Beyond cryptocurrencies, Intesa made notable shifts in its crypto equity portfolio. The bank added 165,600 shares of BitGo while fully exiting its position in Bitmine. Coinbase holdings also saw a sharp increase, rising from 1,500 shares to 10,357. These moves suggest a focus on established and regulated players within the sector.

European Banks Leading the Charge

Intesa’s expansion reflects a broader trend of European banks embracing crypto. A consortium of 12 major institutions, including Deutsche Bank and BNP Paribas, plans to launch a MiCA-compliant euro-backed stablecoin later in 2026. Such efforts demonstrate how traditional finance is increasingly integrating blockchain technology and digital assets into its infrastructure.

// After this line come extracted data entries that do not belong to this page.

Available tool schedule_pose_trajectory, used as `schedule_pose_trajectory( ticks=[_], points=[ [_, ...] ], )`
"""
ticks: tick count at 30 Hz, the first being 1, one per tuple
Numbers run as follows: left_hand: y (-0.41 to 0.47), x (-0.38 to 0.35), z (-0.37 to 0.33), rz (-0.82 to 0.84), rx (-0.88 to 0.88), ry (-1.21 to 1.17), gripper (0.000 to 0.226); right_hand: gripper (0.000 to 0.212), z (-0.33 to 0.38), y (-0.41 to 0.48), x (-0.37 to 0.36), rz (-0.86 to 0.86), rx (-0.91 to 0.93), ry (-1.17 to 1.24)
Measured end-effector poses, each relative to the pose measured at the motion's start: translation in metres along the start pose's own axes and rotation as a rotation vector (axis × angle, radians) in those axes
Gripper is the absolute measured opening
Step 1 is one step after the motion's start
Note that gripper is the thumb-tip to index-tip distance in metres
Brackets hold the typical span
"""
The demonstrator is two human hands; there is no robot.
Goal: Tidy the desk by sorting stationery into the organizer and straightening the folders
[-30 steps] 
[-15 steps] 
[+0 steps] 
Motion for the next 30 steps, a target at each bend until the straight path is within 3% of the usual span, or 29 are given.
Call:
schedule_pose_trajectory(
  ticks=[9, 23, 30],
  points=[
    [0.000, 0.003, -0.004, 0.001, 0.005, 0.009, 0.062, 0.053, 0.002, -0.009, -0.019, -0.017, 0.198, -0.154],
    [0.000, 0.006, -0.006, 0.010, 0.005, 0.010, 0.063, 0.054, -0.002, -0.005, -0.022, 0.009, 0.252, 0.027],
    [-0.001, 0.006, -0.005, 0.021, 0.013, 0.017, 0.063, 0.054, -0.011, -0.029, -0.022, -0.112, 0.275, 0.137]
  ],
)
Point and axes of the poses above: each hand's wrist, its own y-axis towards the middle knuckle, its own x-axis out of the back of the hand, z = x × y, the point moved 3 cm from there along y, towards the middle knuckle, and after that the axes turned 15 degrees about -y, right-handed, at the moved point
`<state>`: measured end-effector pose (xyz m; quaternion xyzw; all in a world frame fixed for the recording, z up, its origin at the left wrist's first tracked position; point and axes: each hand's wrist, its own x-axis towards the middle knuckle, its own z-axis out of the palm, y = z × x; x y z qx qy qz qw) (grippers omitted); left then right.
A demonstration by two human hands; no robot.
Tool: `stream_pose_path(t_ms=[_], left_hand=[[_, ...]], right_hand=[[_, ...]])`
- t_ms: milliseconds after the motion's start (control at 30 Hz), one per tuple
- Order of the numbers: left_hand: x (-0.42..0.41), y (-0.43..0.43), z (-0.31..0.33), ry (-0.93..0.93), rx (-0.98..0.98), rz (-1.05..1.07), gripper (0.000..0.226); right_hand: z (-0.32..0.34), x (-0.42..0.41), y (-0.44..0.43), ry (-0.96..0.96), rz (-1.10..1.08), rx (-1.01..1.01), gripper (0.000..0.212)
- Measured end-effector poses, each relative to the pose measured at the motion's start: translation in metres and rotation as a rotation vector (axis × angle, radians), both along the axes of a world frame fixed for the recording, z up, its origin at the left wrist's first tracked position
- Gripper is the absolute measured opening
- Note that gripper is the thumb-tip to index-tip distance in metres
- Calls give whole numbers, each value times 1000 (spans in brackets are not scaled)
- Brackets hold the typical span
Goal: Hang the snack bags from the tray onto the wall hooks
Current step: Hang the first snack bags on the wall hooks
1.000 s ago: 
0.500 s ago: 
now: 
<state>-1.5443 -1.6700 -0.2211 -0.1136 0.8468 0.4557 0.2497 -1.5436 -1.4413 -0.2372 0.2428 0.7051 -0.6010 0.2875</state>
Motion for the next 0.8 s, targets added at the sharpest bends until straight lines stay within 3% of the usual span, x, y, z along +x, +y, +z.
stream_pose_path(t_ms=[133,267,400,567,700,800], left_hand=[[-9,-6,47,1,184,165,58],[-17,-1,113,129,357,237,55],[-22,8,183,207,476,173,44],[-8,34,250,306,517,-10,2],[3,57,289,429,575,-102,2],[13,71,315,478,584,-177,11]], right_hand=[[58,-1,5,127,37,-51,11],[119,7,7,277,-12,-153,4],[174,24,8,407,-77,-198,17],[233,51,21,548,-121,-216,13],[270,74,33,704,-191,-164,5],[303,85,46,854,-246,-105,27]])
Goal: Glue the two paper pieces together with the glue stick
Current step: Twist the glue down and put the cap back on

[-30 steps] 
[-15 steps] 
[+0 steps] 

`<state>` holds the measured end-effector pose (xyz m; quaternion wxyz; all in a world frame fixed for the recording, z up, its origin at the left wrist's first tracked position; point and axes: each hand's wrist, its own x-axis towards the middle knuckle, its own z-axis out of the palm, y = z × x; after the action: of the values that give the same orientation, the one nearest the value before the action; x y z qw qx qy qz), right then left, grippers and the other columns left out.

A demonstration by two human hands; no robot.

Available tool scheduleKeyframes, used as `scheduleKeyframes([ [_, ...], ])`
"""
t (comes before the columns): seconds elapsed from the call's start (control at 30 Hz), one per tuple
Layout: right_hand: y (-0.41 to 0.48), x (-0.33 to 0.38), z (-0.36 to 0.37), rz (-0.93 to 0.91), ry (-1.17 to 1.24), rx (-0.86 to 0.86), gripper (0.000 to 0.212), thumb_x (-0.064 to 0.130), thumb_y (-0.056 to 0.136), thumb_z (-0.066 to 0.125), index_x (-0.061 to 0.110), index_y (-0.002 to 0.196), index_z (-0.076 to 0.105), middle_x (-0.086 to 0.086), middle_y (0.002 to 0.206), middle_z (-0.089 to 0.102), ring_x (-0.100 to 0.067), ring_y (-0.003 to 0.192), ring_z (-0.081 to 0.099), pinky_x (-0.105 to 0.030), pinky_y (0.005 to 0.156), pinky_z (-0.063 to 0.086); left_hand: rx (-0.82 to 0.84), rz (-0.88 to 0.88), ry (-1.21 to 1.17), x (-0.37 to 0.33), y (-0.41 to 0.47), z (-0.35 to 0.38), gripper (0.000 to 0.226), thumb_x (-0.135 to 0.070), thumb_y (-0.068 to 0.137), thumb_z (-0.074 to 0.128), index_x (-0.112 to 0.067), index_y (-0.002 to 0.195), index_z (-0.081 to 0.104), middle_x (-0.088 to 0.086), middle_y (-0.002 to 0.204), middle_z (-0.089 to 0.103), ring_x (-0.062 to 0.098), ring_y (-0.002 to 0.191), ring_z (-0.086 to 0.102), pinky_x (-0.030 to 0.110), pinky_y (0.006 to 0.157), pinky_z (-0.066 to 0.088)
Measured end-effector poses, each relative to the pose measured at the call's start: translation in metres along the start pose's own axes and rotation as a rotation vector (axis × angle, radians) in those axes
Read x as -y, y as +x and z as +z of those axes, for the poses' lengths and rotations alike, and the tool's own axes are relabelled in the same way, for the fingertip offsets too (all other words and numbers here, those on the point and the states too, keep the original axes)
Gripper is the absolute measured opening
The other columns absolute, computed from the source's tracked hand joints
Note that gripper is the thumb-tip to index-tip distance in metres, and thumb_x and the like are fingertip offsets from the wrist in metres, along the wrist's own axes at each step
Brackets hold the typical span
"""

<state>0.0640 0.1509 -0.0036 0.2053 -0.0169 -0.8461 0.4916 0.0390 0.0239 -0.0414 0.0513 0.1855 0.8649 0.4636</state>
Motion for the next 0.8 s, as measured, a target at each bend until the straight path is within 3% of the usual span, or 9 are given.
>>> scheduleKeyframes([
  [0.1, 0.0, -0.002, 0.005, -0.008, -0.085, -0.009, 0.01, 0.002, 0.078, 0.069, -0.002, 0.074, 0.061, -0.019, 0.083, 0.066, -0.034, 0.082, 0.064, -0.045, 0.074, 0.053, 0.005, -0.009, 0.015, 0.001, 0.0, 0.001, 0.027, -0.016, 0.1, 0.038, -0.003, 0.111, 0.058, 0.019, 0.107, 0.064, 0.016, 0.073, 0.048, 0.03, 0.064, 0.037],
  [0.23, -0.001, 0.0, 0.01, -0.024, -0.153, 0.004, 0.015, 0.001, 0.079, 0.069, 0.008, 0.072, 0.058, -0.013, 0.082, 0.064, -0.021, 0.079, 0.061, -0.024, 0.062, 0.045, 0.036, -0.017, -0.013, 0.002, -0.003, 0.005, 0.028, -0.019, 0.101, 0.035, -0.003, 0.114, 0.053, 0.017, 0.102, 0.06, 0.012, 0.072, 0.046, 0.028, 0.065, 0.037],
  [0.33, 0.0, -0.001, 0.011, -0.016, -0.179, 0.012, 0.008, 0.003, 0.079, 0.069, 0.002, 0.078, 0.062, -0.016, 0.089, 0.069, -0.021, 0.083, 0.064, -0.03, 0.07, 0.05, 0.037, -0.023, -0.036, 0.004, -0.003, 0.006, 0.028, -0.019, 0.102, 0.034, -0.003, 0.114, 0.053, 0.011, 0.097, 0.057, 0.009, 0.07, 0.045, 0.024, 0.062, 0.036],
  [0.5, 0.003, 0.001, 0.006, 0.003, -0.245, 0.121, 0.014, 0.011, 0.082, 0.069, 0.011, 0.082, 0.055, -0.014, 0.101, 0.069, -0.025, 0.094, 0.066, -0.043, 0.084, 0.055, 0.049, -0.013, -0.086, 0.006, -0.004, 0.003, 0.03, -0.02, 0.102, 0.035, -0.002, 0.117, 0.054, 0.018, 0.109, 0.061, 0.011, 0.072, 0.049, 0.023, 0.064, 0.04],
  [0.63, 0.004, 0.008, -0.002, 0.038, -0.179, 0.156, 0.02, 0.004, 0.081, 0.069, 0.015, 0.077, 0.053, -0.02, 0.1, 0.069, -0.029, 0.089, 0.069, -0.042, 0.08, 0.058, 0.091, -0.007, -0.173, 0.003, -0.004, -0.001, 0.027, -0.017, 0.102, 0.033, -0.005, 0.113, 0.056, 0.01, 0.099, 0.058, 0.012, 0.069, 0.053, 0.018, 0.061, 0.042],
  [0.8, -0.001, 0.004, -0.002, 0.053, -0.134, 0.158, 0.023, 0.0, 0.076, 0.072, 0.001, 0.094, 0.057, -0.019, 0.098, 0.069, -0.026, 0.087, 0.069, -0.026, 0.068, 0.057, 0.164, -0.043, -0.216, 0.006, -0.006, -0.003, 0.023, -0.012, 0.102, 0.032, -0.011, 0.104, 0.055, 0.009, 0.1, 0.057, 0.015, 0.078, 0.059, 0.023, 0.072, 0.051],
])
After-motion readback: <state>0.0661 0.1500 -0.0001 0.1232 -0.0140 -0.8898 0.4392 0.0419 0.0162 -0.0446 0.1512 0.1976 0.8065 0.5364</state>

As of May 16, 2026, Ethereum (ETH) trades at $2,182.12, down 1.89% over the past 24 hours, while XRP is priced at $1.42, down 1.25%. Intesa’s growing interest in these assets could signal a long-term view on their institutional viability, particularly in light of Ethereum’s dominance in DeFi and Ripple’s traction in cross-border payments.

Despite the ambitious expansion, Intesa’s stock has struggled in 2026, closing at €5.74 on Friday, down 1.56% on the day and 3.14% year-to-date. Investors may be watching closely to see if the bank’s crypto bets pay off in the coming quarters.

With $235 million now allocated across Bitcoin, Ethereum, XRP, and select crypto equities, Intesa Sanpaolo has positioned itself as a leader among European banks navigating the digital asset market. The next few months will reveal whether this strategic shift drives financial returns or introduces new volatility into its balance sheet.